Plunderbund now points out that the Ohio Department of Education, in its recent letter of explanation to the federal government, also included this footnote: “Note: Only general and special education site-based community schools were included in the original and updated analyses of high quality/high performing and poor performing schools.”
Plunderbund wonders why the notorious Electronic Classroom of Tomorrow (ECOT) was again omitted from the ratings. To be listed as a Poor Performer, a charter school must receive a D or F grade in what the state calls its “value-added” rating and a D or F grade in what the state calls its overall “performance index.” ECOT, charges Plunderbund, has earned an F in “value-added,” and a D in overall performance for the past two years: “ECOT is clearly a failure and clearly fits Ohio’s criteria of being a poor-performing charter school, so why did the Ohio Department of Education amend the reporting criteria to exclude them?

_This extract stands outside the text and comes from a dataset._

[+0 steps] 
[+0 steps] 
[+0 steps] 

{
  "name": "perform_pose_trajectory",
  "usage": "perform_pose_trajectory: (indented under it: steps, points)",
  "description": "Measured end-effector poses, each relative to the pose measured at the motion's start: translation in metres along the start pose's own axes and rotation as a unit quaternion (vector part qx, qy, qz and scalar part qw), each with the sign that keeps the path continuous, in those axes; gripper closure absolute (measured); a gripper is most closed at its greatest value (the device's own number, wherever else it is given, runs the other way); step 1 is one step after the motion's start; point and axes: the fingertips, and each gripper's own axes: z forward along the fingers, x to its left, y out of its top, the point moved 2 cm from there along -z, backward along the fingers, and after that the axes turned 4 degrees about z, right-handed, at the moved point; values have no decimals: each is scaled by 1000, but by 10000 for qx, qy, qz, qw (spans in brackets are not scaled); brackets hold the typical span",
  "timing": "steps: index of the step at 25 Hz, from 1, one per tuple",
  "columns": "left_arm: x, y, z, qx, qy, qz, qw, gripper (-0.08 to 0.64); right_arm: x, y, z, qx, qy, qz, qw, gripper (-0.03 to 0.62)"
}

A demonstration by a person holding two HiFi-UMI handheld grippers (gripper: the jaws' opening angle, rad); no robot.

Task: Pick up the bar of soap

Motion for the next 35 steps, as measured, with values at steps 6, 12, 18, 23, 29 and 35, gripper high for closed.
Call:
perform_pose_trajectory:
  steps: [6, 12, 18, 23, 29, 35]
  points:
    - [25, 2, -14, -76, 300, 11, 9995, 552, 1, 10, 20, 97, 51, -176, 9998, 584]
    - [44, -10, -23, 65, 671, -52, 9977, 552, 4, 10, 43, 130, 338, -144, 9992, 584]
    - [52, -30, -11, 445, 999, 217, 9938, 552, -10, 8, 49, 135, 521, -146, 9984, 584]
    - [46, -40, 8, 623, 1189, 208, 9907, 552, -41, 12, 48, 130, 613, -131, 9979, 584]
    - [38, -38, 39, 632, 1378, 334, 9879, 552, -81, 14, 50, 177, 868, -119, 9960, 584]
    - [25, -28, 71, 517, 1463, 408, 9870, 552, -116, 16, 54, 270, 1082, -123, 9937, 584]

The hard truth is that Ohio’s other large charter e-schools—ECOT’s competition—barely miss being included (by their slightly higher scores), so ECOT is really the only e-school of any size that was excluded!”
William Lager, founder of ECOT, has grown rich from ECOT, and Plunderbund charges, his political influence may well be protecting his school from scrutiny: “Lager, the founder of ECOT, is also the owner of two privately-held companies that provide both the management services (Altair Learning Management) and full curriculum (IQ Innovations) to the failing on-line school.” Plunderbund explains: “(F)unds that have gone from taxpayers through ECOT and directly to Lager’s companies over the past 15 years” total $61,194,695 to Altair Learning Management and $91,075,611 to IQ Innovations. For the same 15 year period, Lager has made political donations to Ohio politicians totaling $2,358,541.61.

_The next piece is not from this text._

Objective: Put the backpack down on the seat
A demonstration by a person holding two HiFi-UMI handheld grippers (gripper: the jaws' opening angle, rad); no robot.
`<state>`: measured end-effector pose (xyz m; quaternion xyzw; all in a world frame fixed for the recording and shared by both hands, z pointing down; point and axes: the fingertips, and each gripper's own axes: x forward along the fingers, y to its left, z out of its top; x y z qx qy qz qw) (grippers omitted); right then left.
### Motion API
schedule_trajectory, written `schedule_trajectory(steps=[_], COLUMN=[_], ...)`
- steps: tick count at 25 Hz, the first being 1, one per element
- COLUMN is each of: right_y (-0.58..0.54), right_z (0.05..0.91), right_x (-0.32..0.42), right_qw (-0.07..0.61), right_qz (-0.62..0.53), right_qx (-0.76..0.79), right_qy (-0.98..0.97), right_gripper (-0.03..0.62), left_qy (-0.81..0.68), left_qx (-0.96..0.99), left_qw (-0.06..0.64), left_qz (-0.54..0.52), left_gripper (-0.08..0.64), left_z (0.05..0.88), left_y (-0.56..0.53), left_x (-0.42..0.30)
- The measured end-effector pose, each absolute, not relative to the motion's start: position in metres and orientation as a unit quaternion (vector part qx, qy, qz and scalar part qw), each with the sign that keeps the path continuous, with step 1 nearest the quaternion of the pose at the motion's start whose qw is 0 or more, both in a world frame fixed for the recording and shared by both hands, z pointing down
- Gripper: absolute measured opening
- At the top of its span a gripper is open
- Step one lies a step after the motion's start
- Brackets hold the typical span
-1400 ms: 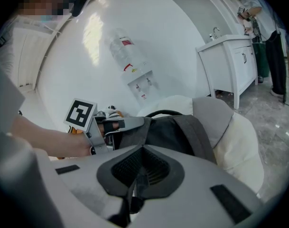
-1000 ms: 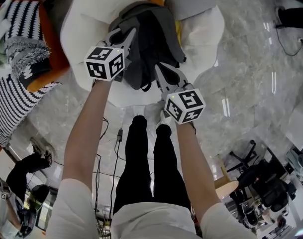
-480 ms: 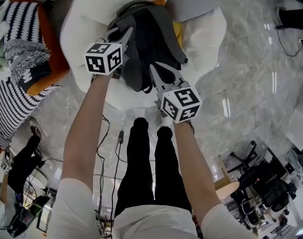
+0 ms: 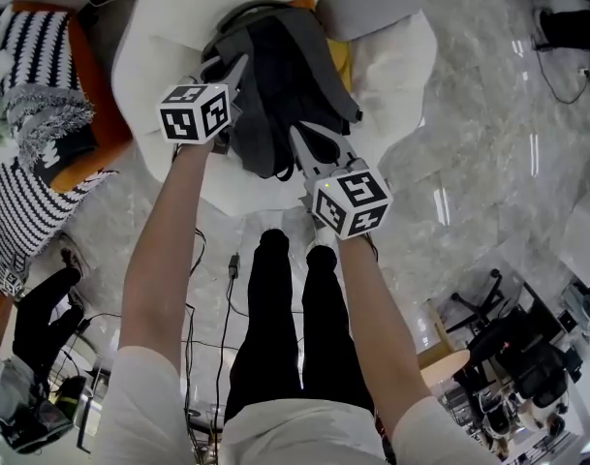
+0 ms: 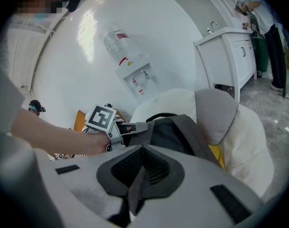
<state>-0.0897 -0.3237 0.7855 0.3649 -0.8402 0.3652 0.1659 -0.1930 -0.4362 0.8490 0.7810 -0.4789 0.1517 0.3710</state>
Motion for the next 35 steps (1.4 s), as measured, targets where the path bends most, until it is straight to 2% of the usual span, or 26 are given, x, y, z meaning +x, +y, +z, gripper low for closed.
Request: schedule_trajectory(steps=[12,17,23,35], right_y=[-0.319,-0.317,-0.317,-0.312], right_z=[0.793,0.789,0.780,0.748], right_x=[-0.078,-0.074,-0.070,-0.052], right_qw=[0.169,0.170,0.168,0.173], right_qz=[0.372,0.371,0.368,0.354], right_qx=[0.369,0.369,0.370,0.366], right_qy=[-0.835,-0.835,-0.837,-0.843], right_gripper=[0.024,0.025,0.023,0.025], left_qy=[-0.480,-0.481,-0.485,-0.501], left_qx=[0.773,0.769,0.761,0.746], left_qw=[0.374,0.376,0.381,0.385], left_qz=[0.181,0.192,0.202,0.211], left_gripper=[0.063,0.095,0.185,0.198], left_z=[0.864,0.861,0.857,0.833], left_y=[-0.436,-0.434,-0.429,-0.403], left_x=[-0.194,-0.188,-0.190,-0.195])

Interestingly the continuing scandal about Ohio’s on-line charter schools comes at the same time scrutiny of virtual schools is increasing. Marc Sternberg, director of education philanthropy at the Walton Family Foundation, and Marc Holley, the Walton Foundation’s evaluation-unit director, recently published a commentary in Education Week to announce that, based on research the Walton Foundation has funded, the Foundation will be reevaluating its grant making for on-line education. Citing studies underwritten by the Walton Foundation and published last fall by the Center for Research on Education Outcomes (Stanford CREDO) the Center on Reinventing Public Education and Mathematica Policy Research, Sternberg and Holley write: “The results are, in a word, sobering. The CREDO study found that over the course of a school year, the students in virtual charters learned the equivalent of 180 fewer days in math and 72 fewer days in reading than their peers in traditional charter schools, on average. This is stark evidence that most online charters have a negative impact on students’ academic achievement. The results are particularly significant because of the reach and scope of online charters: They currently enroll some 200,000 children in 200 schools operating across 26 states. If virtual charters were grouped together and ranked as a single school district, it would be the ninth-largest in the country and among the worst–performing.”

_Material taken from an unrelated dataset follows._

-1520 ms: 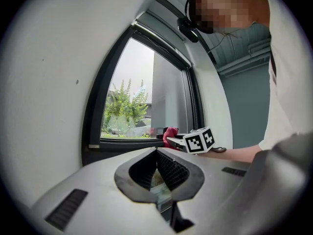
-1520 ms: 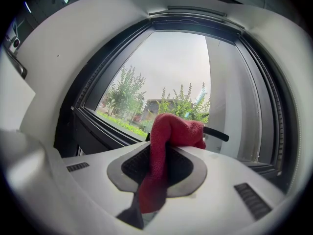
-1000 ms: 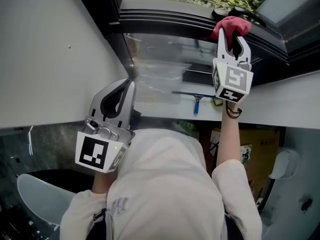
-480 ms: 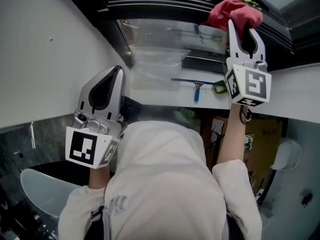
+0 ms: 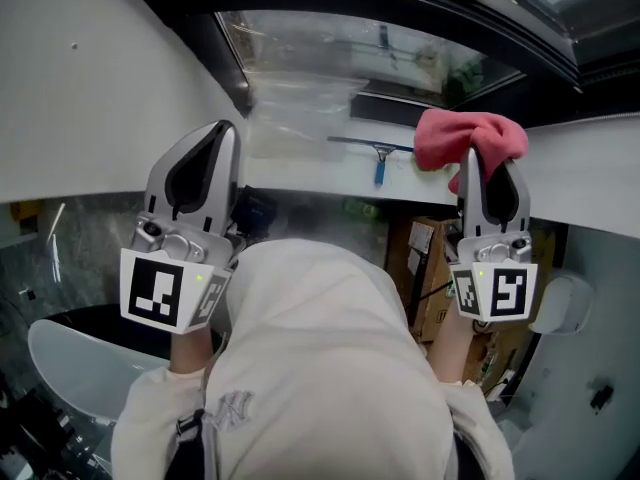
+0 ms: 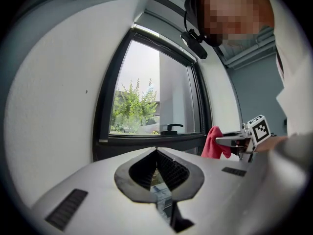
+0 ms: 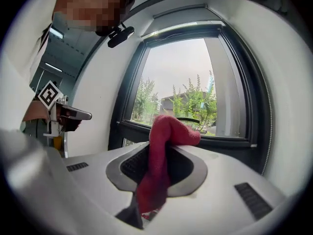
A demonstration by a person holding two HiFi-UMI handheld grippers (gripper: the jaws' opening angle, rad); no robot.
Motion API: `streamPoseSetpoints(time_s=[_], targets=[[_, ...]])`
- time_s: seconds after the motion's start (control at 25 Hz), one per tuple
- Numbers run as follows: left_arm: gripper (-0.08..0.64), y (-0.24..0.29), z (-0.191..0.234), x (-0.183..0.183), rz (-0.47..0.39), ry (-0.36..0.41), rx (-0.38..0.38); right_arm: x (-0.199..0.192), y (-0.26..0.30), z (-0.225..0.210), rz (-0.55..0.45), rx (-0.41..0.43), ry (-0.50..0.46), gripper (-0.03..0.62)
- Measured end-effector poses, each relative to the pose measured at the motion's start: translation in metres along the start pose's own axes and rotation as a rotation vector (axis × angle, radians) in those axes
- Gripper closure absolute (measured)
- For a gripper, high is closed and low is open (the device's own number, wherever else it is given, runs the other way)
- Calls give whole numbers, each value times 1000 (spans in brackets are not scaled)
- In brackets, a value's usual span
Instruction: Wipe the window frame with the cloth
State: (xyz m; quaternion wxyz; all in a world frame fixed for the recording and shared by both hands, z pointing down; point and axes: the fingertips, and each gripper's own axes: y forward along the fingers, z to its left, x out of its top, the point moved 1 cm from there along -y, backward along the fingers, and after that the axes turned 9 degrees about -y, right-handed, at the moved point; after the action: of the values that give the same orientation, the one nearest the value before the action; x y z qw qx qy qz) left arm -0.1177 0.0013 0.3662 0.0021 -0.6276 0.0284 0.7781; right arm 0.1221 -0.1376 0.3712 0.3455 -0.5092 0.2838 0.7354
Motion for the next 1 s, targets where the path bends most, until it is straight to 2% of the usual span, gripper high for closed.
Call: streamPoseSetpoints(time_s=[0.16, 0.28, 0.6, 0.8, 1.0], targets=[[552, -18, -34, -8, 10, 3, 1, -12, -46, 10, 36, 20, 33, 500], [552, -37, -73, -18, 19, 1, -13, -18, -87, 15, 51, 39, 24, 500], [552, -107, -156, -52, 44, -12, -15, -50, -195, 33, 103, 74, 62, 500], [552, -146, -177, -59, 38, -17, 29, -55, -234, 46, 109, 102, 83, 500], [552, -170, -175, -53, 26, -1, 71, -51, -249, 58, 112, 122, 88, 500]])
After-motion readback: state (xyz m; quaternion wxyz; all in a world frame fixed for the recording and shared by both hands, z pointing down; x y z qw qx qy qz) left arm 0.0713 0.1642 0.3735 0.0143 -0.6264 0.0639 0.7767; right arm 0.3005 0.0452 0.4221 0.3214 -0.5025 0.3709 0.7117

The funders from the Walton Foundation, one of the most prominent philanthropic supporters of charter schools, conclude: “As a result of these findings, we at the foundation will ask new, more rigorous questions of online charter operators when we review their funding proposals.”
The Electronic Classroom of Tomorrow is Ohio’s largest charter school with an enrollment of approximately 15,000 students. Plunderbund is correct to demand an explanation from the Ohio Department of Education about why the Department has chosen once again to omit ECOT’s shoddy performance record as Ohio explains itself to charter school grant makers at the U.S. Department of Education.